The food has remained marginal at best, although today I did state, "Every day they have mystery meat + carb. Why can't they switch it up with a pasta dish or stirfry?" Well, today I got my wish...something more like hamburger helper than the mystery meat over soggy white bread phenom that usually is offered to me. It sits in a "Warm" cart all night. ALL night. Milk and all. And canned food. I don't think the gov't knows how to do fresh food.

Speaking of food, my appetite is all messed up too. I have been counting calories for about a month with some success. Until now. I don't know what meal it is, what day it counts for, how many calories are in the cafeteria offerings. I seem to be eating 6 meals a day and supplementing with a lot of treats.

So there are definitely some perks to working nights. But it is also pretty confusing. Now I'm wondering if it's worth the wrestle with the call room bed.

Wednesday, August 3, 2011

Everyone said, "Pediatric Surgery is so busy! Once you get past that it'll be smooth sailing." Yes, it was very busy. I worked long hours. I was exhausted. I felt like I would fall asleep while walking around and definitely any time we sat down, in the dark, after lunch, for conferences talking about bowel stuff I didn't understand. Despite the fact I was sitting next to the faculty who was talking and across from the one who was asking the questions. Couldn't be helped. I tried. I tried really hard. But I enjoyed it. Some of the kids were so cute. The team was nice. And the month went fast.

Now to Aug 1. "You'll probably really like the VA. It will be a nice break and you'll get to do a lot."

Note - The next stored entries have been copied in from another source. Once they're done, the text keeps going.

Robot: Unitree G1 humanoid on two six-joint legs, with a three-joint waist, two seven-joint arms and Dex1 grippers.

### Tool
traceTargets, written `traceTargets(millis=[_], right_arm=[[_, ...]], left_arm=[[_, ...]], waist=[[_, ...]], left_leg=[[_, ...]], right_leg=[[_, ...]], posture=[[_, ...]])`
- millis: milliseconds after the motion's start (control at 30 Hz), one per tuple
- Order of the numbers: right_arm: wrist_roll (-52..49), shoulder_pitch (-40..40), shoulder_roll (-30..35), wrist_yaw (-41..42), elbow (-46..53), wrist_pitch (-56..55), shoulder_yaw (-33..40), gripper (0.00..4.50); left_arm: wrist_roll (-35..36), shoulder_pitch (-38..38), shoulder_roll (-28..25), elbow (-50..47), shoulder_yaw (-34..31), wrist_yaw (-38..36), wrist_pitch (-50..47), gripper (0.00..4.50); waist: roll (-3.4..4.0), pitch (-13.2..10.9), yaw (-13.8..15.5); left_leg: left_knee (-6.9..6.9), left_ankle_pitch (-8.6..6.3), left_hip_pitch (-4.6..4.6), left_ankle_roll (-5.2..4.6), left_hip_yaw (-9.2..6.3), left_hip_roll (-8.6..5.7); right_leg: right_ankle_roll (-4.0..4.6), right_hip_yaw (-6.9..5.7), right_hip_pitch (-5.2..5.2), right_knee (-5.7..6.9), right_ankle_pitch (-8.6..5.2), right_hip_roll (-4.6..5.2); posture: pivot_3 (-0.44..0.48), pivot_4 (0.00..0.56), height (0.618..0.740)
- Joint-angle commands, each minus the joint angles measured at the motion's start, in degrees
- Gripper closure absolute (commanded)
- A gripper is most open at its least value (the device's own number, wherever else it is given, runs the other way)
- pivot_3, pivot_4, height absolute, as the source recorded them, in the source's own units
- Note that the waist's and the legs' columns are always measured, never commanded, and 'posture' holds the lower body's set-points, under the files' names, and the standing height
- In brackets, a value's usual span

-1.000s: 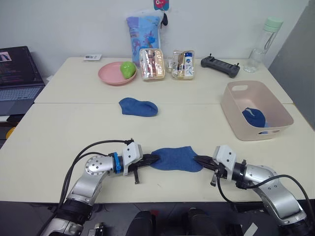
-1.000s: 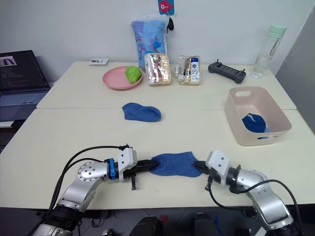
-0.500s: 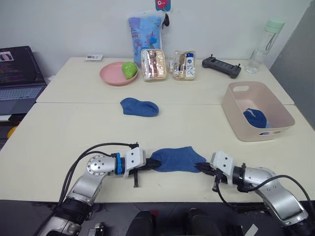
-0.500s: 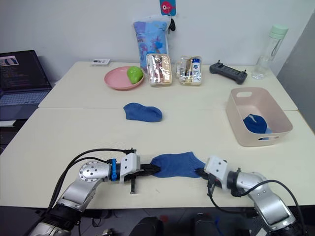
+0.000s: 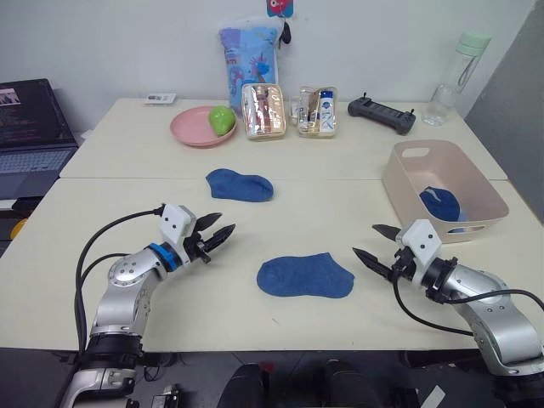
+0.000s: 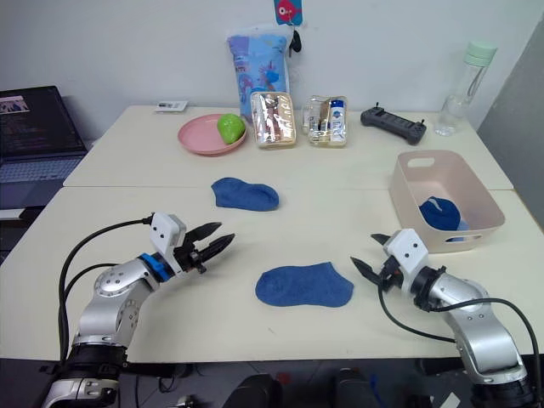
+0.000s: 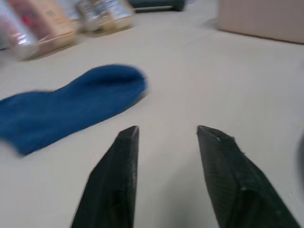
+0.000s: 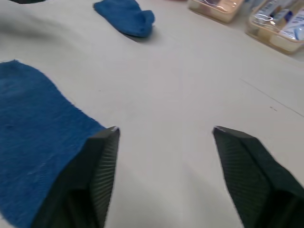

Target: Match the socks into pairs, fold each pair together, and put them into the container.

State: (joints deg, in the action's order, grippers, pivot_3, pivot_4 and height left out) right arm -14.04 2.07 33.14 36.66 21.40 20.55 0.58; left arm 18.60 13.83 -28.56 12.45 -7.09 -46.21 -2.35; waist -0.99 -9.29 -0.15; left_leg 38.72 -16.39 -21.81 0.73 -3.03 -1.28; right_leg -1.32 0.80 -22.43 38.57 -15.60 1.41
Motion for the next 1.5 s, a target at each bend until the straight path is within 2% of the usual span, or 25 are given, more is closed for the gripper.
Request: traceTargets(millis=[33, 167, 333, 467, 567, 700, 800, 933, 1300, 1500], right_arm=[[1.3, 1.2, -1.0, -1.8, 0.2, -0.3, -0.3, 0.00], [1.0, 1.4, -2.2, -2.7, 1.4, 1.0, -0.5, 0.00], [-0.2, 2.9, -2.6, -2.4, 4.0, 3.1, -0.8, 0.00], [-0.9, 5.4, -2.5, -2.3, 6.2, 5.8, -1.5, 0.00], [-0.5, 6.5, -2.7, -3.3, 6.4, 6.8, -1.8, 0.00], [2.7, 6.4, -1.2, -3.7, 6.2, 6.0, -3.9, 0.00], [2.3, 6.0, -2.5, -5.0, 7.5, 7.0, -3.6, 0.00], [2.3, 5.6, -2.9, -5.6, 8.5, 7.5, -3.6, 0.00], [1.9, 4.8, -2.5, -6.3, 10.2, 8.3, -2.8, 0.00], [1.2, 4.9, -2.1, -5.2, 11.2, 9.4, -3.6, 0.00]], left_arm=[[-1.4, -1.9, 0.8, -1.3, -1.0, 3.0, 1.9, 1.17], [-2.6, -2.7, 0.9, -2.7, -0.4, 4.4, 1.9, 0.02], [-6.6, 5.0, 1.7, 1.8, 3.2, 6.0, 0.5, 0.02], [-11.8, 18.2, 5.1, 16.3, 6.4, 9.1, 3.4, 0.02], [-15.6, 25.0, 6.4, 27.0, 9.0, 9.4, 6.7, 0.02], [-19.4, 32.4, 8.1, 39.1, 11.2, 10.8, 10.7, 0.02], [-21.0, 36.5, 9.7, 45.7, 11.6, 13.3, 12.1, 0.02], [-21.3, 39.5, 11.0, 51.5, 10.5, 16.1, 13.5, 0.87], [-19.9, 42.4, 12.8, 56.4, 6.7, 16.8, 13.5, 4.46], [-18.9, 39.1, 12.6, 49.8, 7.7, 4.5, 15.2, 4.49]], waist=[[0.00, 0.0, 0.0], [0.00, 0.0, 0.0], [-0.02, 0.0, 0.3], [-0.08, 0.0, 0.5], [-0.08, 0.0, 0.0], [-0.11, -0.1, -0.1], [-0.16, -0.1, -0.1], [-0.19, -0.1, -0.1], [-0.20, -0.1, -0.1], [-0.20, -0.1, -0.1]], left_leg=[[0.00, 0.00, 0.00, 0.00, 0.00, 0.00], [0.00, 0.00, 0.01, 0.00, -0.01, -0.01], [0.01, 0.00, -0.01, 0.00, -0.01, -0.04], [0.06, 0.00, -0.03, 0.00, -0.01, -0.13], [0.01, 0.00, -0.04, 0.00, 0.00, -0.13], [-0.01, 0.00, -0.14, -0.01, 0.07, -0.10], [0.01, 0.00, -0.15, -0.01, 0.05, -0.10], [0.02, 0.00, -0.18, -0.01, 0.07, -0.11], [0.02, 0.00, -0.19, 0.00, 0.07, -0.11], [0.02, 0.01, -0.19, 0.01, 0.09, -0.11]], right_leg=[[0.00, 0.01, 0.00, 0.00, 0.00, 0.00], [0.00, 0.01, 0.00, 0.00, 0.00, 0.01], [0.00, -0.01, 0.01, 0.00, 0.00, 0.02], [-0.01, -0.04, 0.03, 0.00, 0.01, 0.02], [-0.05, -0.04, 0.02, -0.04, -0.01, -0.01], [-0.06, 0.01, -0.20, 0.06, -0.02, -0.03], [-0.07, -0.01, -0.21, 0.12, -0.02, -0.04], [-0.07, -0.01, -0.23, 0.12, -0.02, -0.04], [-0.07, -0.02, -0.25, 0.14, -0.02, -0.05], [-0.07, -0.02, -0.25, 0.14, -0.02, -0.05]], posture=[[0.000, 0.150, 0.740], [0.000, 0.150, 0.740], [0.000, 0.150, 0.740], [0.000, 0.150, 0.740], [0.000, 0.150, 0.740], [0.000, 0.150, 0.740], [0.000, 0.150, 0.740], [0.000, 0.150, 0.740], [0.000, 0.150, 0.740], [0.000, 0.150, 0.740]])
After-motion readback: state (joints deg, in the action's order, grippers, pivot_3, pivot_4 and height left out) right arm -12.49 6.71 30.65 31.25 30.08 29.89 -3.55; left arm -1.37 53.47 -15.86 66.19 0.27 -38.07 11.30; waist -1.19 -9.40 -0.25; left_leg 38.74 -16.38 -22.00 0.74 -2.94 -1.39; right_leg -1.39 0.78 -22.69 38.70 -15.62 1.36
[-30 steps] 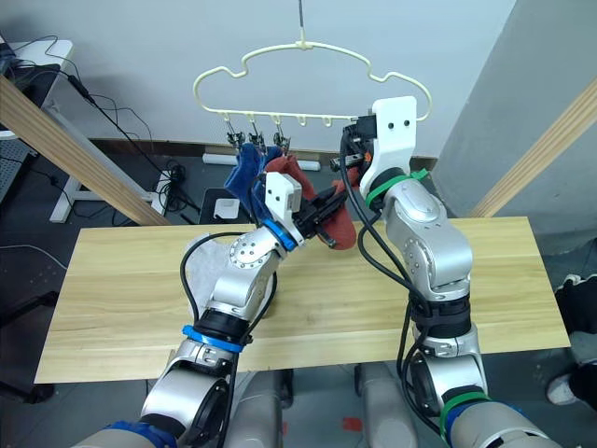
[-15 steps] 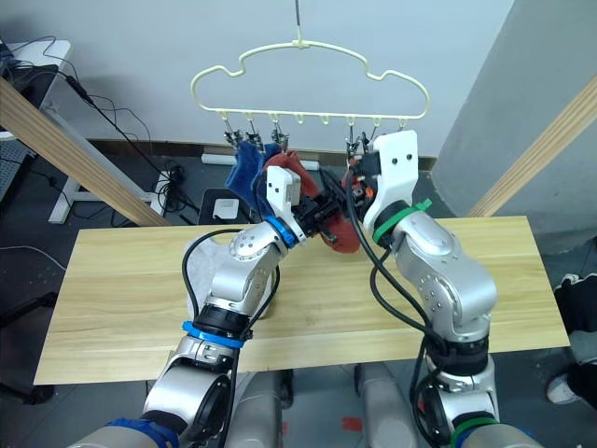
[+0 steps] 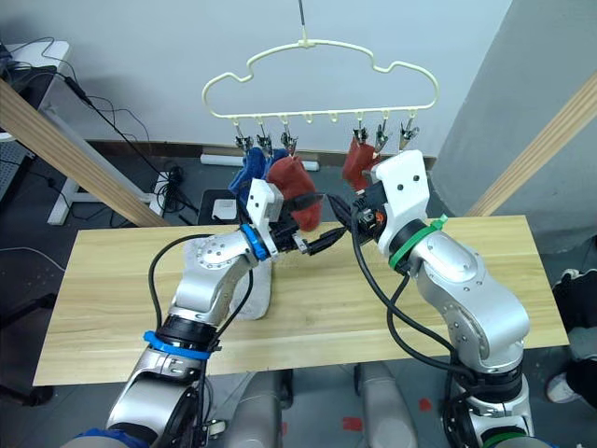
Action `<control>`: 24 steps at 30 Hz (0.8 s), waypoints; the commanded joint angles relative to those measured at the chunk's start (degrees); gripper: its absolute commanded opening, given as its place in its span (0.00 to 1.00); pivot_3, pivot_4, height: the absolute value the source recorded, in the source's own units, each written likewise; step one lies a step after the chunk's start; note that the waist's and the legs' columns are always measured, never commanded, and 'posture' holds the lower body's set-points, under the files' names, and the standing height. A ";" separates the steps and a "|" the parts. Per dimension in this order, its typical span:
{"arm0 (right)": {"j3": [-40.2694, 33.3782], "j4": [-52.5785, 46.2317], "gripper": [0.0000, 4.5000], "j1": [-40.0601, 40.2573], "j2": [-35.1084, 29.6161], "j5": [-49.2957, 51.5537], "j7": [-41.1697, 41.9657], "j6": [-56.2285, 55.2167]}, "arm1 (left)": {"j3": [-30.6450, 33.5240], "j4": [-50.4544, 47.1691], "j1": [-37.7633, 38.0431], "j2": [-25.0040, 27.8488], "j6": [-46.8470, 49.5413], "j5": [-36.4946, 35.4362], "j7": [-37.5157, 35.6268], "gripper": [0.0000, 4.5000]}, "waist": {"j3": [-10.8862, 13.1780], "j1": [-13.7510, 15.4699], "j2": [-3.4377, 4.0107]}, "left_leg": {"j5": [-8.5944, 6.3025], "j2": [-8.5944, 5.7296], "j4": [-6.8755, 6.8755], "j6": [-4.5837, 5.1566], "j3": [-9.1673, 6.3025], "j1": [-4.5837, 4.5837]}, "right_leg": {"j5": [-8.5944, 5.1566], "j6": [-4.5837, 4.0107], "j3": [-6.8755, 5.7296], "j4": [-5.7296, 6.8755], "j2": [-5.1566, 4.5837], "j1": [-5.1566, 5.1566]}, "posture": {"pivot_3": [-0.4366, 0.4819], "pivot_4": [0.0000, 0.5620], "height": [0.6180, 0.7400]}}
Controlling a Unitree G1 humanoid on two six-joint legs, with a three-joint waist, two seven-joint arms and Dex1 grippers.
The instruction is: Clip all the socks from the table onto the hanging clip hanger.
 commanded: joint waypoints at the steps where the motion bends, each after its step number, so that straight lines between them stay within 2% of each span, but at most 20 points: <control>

Well, so far I'm not convinced. At least about the nice break part. And the getting to do a lot part, I thought meant doing surgery. So far I am doing A LOT. The senior residents keep saying that we have more patients than they ever remember having. We also have combined two teams instead of one. And instead of having two interns and a midlevel resident to help with the floor work, we have ME. The first few days have been me running around crazy and frazzled without a free minute until at least late afternoon. I literally can get three pages in 10 seconds on multiple pagers. I have felt like everyone wants a piece of me. The transplant team wanting me to admit a patient; the nurse stating I still haven't signed the orders yet; a new consult and his family is mad he hasn't been seen yet; Erin could you please go see a clinic patient; the next surgery patient needs to be marked; can you please do a thorough history and physical (including a rectal exam?) and so on all morning. Thank goodness I have a team of medical students who can write notes and help with some of the work but even then I can hardly keep up.

The situation isn't so bad. A few perks: free cafeteria food. Which is actually awful as far as food good goes but at least it is there when I have zero time to find real food. Working with the vets who deserve so much after their service. A nice team.

I have Wednesday's off. Tomorrow I switch to the night shift. It probably wont be so crazy busy. We'll see how it goes. Only 27 days left.


Oh, and about rectal exams: not as bad as I anticipated. Good thing I got really used to poop on my last rotation. I told my resident (when she asked) that although I had never done one before I would go for it. One of the students asked (I thought with a tone), "Didn't you ever practice though?" No, surprisingly, we didn't learn that in dental school. And it isn't a routine part of my exam. And if it was, I would probably lose my license. Or be arrested.